■ **Supplied information**
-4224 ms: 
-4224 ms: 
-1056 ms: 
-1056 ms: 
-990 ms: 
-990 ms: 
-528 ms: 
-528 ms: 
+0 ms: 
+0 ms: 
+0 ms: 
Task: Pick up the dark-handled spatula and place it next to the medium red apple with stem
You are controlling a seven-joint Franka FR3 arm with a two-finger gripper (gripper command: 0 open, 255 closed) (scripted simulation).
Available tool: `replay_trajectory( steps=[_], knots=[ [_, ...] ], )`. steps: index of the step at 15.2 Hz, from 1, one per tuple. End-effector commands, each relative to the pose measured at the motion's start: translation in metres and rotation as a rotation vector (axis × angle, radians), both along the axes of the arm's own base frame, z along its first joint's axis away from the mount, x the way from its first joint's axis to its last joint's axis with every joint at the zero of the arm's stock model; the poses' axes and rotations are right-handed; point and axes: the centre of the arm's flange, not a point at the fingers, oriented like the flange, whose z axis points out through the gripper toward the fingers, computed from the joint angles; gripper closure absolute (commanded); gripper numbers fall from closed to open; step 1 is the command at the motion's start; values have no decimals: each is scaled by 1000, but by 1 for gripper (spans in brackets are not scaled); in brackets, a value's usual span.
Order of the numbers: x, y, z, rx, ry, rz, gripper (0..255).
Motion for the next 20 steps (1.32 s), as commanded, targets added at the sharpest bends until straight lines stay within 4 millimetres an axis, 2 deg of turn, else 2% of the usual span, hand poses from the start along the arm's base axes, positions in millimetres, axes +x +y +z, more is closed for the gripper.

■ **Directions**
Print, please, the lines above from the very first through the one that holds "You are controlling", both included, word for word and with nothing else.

■ **Reply**
-4224 ms: 
-4224 ms: 
-1056 ms: 
-1056 ms: 
-990 ms: 
-990 ms: 
-528 ms: 
-528 ms: 
+0 ms: 
+0 ms: 
+0 ms: 
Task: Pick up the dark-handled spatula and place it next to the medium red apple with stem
You are controlling a seven-joint Franka FR3 arm with a two-finger gripper (gripper command: 0 open, 255 closed) (scripted simulation).

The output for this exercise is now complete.